▶ [Directions for this task]: Within this material, find every line where the string "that" appears, and copy it out.
------ Recorded information
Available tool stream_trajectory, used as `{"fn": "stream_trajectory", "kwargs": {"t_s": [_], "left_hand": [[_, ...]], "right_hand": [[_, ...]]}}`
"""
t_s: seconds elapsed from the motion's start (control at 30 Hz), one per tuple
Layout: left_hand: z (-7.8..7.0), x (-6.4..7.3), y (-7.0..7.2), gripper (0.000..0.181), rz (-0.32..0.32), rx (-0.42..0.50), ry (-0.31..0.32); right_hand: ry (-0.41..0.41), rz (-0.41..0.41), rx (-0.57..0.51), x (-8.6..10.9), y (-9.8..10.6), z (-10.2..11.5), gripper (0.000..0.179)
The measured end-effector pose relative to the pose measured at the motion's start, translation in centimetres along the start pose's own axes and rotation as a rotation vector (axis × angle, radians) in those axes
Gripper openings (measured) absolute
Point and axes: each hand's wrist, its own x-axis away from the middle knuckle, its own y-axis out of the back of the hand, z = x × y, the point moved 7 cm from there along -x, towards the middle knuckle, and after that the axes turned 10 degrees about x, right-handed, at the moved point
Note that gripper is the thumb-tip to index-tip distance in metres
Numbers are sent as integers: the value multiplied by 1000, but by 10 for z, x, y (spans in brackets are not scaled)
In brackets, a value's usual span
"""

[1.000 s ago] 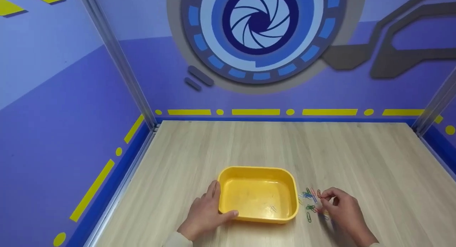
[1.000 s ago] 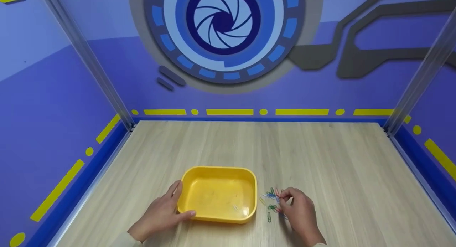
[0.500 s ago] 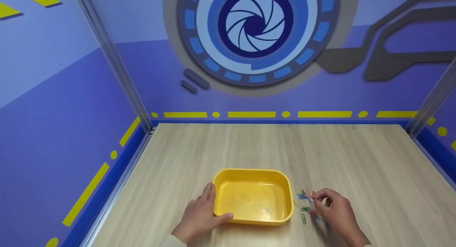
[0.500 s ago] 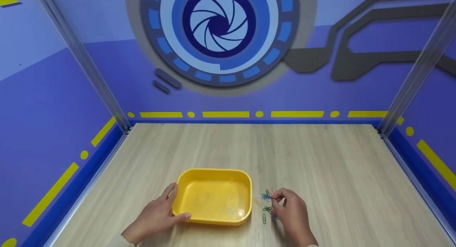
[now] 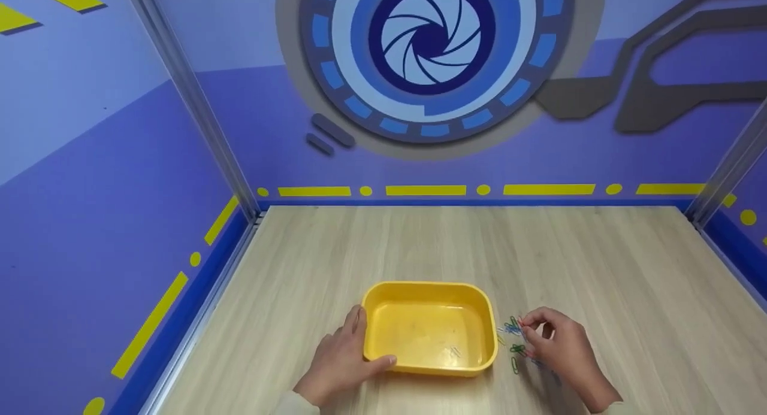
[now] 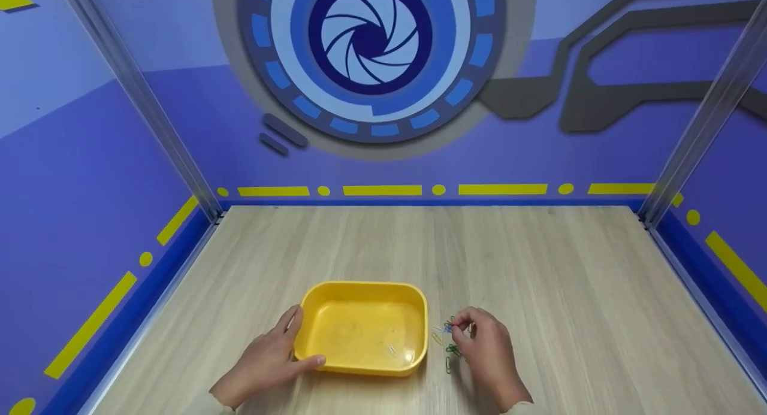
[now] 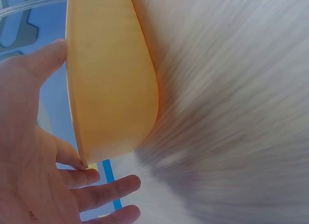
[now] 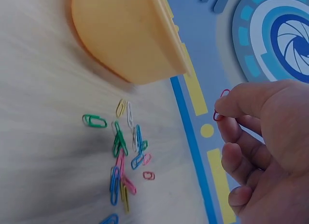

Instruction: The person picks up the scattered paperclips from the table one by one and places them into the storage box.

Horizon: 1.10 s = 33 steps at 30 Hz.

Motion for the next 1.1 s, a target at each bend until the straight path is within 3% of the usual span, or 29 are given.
{"fn": "stream_trajectory", "kwargs": {"t_s": [0.2, 0.43, 0.63, 0.9, 1.1], "left_hand": [[-2, -1, 0, 115, 12, 3, -13], [-8, -2, -1, 118, 14, -8, -48], [-9, -1, 1, 114, -3, -34, -74], [-2, 2, 3, 115, -1, -35, -33], [1, -2, 1, 119, 17, -22, 22]], "right_hand": [[34, 24, -71, 1, -3, 13, 6], [114, -6, -14, -3, -7, 25, 9], [90, 38, -38, -5, -17, 32, 9], [72, 94, -65, -7, -35, 46, 9], [82, 74, -62, -5, -40, 49, 12]]}}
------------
▶ [Task response]:
Point and axes: each hand's wrist, its own x-axis away from the middle knuckle, its own y-axis out of the back of the hand, z = x × y, the point moved 7 cm from there along -x, towards the middle knuckle, and after that the axes turned 10 degrees about x, right-handed, at the moved point
Note that gripper is the thumb-tip to index-tip distance in metres

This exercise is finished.